About this task
Begin with the first line of the listing and quote every line through the one containing "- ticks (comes"; give only those lines.

___ Information shown

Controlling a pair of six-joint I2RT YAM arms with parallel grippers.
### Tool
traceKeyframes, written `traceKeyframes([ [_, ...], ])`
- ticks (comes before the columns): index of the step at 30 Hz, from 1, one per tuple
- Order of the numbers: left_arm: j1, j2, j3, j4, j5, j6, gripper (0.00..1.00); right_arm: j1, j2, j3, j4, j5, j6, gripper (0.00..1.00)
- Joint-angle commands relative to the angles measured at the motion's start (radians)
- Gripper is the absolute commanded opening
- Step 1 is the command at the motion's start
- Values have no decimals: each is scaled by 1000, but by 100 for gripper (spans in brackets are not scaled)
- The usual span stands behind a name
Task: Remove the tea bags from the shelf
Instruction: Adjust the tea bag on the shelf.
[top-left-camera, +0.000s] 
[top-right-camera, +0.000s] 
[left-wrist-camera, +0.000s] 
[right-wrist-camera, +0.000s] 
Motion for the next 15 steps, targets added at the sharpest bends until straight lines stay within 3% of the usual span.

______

Response box
Controlling a pair of six-joint I2RT YAM arms with parallel grippers.
### Tool
traceKeyframes, written `traceKeyframes([ [_, ...], ])`
- ticks (comes before the columns): index of the step at 30 Hz, from 1, one per tuple

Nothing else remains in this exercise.